-- Opening Marker --

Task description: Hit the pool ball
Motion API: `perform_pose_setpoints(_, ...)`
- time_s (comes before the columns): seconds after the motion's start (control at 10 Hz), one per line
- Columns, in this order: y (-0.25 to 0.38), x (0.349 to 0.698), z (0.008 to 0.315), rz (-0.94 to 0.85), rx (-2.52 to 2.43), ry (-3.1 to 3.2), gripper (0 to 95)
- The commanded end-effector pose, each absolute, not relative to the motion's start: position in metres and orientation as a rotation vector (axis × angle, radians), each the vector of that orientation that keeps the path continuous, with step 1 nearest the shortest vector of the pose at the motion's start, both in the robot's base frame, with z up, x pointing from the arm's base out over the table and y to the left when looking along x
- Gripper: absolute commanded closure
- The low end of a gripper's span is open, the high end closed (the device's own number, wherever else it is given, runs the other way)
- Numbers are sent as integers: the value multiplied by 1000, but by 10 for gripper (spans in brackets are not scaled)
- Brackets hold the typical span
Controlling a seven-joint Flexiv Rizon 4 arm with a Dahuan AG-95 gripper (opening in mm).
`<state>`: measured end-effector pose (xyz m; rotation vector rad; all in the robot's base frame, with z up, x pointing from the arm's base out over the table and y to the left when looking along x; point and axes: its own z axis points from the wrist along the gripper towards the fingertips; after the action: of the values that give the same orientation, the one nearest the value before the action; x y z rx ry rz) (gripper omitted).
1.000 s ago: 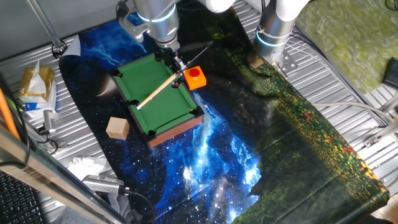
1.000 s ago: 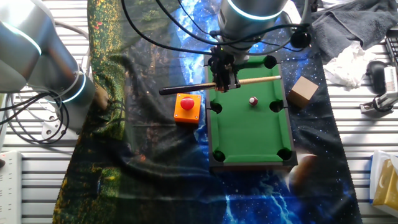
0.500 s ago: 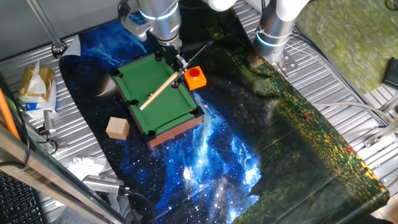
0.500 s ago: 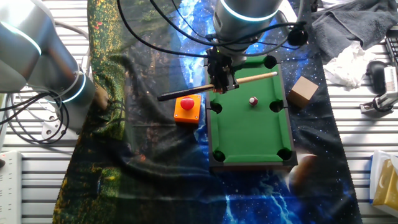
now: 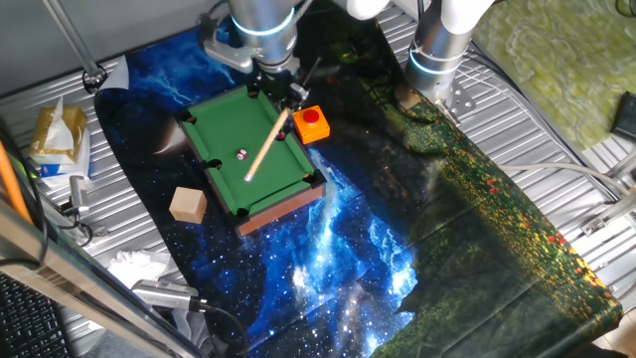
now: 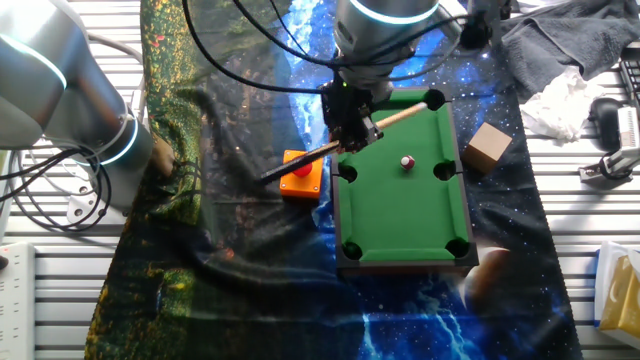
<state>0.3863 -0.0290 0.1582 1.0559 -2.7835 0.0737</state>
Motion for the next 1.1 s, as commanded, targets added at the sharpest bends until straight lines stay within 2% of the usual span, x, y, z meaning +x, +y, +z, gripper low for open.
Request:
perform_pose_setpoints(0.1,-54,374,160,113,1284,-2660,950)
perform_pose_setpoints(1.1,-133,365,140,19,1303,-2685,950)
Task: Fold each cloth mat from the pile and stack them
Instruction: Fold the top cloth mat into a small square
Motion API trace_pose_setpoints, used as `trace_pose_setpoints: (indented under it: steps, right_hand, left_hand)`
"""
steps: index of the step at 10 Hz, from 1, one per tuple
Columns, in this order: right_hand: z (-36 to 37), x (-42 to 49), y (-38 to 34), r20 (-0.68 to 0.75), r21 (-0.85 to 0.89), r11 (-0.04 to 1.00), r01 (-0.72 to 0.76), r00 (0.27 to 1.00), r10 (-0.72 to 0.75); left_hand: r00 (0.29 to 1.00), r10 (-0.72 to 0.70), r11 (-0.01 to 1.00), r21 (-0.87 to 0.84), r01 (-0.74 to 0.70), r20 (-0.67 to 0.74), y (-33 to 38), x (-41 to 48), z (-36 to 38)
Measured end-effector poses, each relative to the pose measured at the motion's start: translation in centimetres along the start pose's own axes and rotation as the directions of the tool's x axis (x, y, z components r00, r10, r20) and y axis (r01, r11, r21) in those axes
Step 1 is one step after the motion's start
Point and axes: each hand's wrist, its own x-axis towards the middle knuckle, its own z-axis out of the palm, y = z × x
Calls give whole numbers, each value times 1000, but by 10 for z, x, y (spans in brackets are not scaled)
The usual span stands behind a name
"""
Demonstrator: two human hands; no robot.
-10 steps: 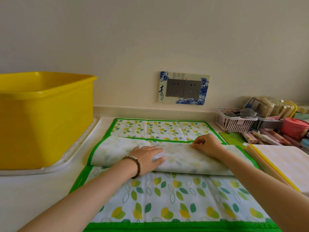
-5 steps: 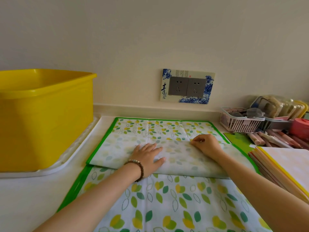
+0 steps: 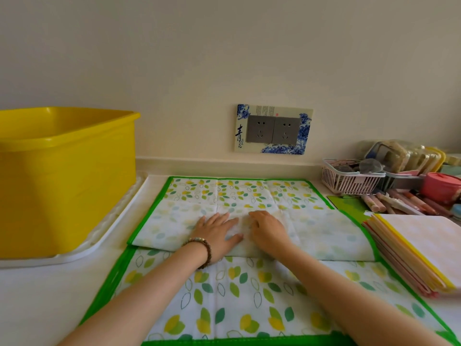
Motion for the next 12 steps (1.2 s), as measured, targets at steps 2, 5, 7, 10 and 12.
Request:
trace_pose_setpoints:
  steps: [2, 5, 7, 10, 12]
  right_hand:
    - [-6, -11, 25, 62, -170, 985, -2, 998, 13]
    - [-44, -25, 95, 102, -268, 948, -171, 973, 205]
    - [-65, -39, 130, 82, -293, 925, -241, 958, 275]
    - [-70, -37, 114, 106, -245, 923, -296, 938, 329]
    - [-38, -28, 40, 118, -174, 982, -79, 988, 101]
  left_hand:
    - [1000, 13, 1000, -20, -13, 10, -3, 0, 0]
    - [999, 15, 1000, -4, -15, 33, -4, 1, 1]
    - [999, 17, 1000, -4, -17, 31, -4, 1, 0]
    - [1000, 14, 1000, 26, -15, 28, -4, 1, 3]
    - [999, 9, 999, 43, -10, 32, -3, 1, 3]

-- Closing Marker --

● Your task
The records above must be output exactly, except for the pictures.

● Output of the task
Task description: Hit the pool ball
Motion API: `perform_pose_setpoints(_, ...)`
- time_s (comes before the columns): seconds after the motion's start (control at 10 Hz), one per line
- Columns, in this order: y (-0.25 to 0.38), x (0.349 to 0.698), z (0.008 to 0.315), rz (-0.94 to 0.85), rx (-2.52 to 2.43), ry (-3.1 to 3.2), gripper (0 to 95)
- The commanded end-effector pose, each absolute, not relative to the motion's start: position in metres and orientation as a rotation vector (axis × angle, radians), each the vector of that orientation that keeps the path continuous, with step 1 nearest the shortest vector of the pose at the motion's start, both in the robot's base frame, with z up, x pointing from the arm's base out over the table and y to the left when looking along x
- Gripper: absolute commanded closure
- The low end of a gripper's span is open, the high end closed (the device's own number, wherever else it is given, runs the other way)
- Numbers are sent as integers: the value multiplied by 1000, but by 10 for gripper (spans in brackets are not scaled)
- Brackets hold the typical span
Controlling a seven-joint Flexiv Rizon 4 arm with a Dahuan AG-95 gripper (opening in mm).
`<state>`: measured end-effector pose (xyz m; rotation vector rad; all in the robot's base frame, with z up, x pointing from the arm's base out over the table and y to the left when looking along x; point and axes: its own z axis points from the wrist along the gripper towards the fingertips; after the action: of the values that give the same orientation, the one nearest the value before the action; x y z rx ry rz) (gripper omitted).
1.000 s ago: 
1.000 s ago: 
0.500 s ago: 
0.500 s ago: 
now: 
now: 
<state>0.3863 -0.0290 0.1582 1.0559 -2.7835 0.0737</state>
Motion for the next 1.1 s, as commanded, targets added at the sharpest bends until straight lines stay within 2% of the usual span, x, y, z meaning +x, +y, +z, gripper low for open.
Request:
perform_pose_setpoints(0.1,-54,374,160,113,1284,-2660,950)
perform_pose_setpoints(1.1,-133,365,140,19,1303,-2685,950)
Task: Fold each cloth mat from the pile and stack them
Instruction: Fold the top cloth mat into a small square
Motion API trace_pose_setpoints, used as `trace_pose_setpoints: (indented under it: steps, right_hand, left_hand)`
"""
steps: index of the step at 10 Hz, from 1, one per tuple
Columns, in this order: right_hand: z (-36 to 37), x (-42 to 49), y (-38 to 34), r20 (-0.68 to 0.75), r21 (-0.85 to 0.89), r11 (-0.04 to 1.00), r01 (-0.72 to 0.76), r00 (0.27 to 1.00), r10 (-0.72 to 0.75); left_hand: r00 (0.29 to 1.00), r10 (-0.72 to 0.70), r11 (-0.01 to 1.00), r21 (-0.87 to 0.84), r01 (-0.74 to 0.70), r20 (-0.67 to 0.74), y (-33 to 38), x (-41 to 48), z (-36 to 38)
Measured end-effector poses, each relative to the pose measured at the motion's start: translation in centimetres along the start pose's own axes and rotation as the directions of the tool's x axis (x, y, z components r00, r10, r20) and y axis (r01, r11, r21) in those axes
Step 1 is one step after the motion's start
Point and axes: each hand's wrist, its own x-axis towards the middle knuckle, its own z-axis out of the palm, y = z × x
Calls give whole numbers, each value times 1000, but by 10 for z, x, y (spans in brackets are not scaled)
The usual span stands behind a name
"""
Demonstrator: two human hands; no robot.
-10 steps: 
-5 steps: 
+0 steps: 
Motion for the next 12 steps (1.2 s), as measured, targets at steps 2, 5, 7, 10 and 12.
Request:
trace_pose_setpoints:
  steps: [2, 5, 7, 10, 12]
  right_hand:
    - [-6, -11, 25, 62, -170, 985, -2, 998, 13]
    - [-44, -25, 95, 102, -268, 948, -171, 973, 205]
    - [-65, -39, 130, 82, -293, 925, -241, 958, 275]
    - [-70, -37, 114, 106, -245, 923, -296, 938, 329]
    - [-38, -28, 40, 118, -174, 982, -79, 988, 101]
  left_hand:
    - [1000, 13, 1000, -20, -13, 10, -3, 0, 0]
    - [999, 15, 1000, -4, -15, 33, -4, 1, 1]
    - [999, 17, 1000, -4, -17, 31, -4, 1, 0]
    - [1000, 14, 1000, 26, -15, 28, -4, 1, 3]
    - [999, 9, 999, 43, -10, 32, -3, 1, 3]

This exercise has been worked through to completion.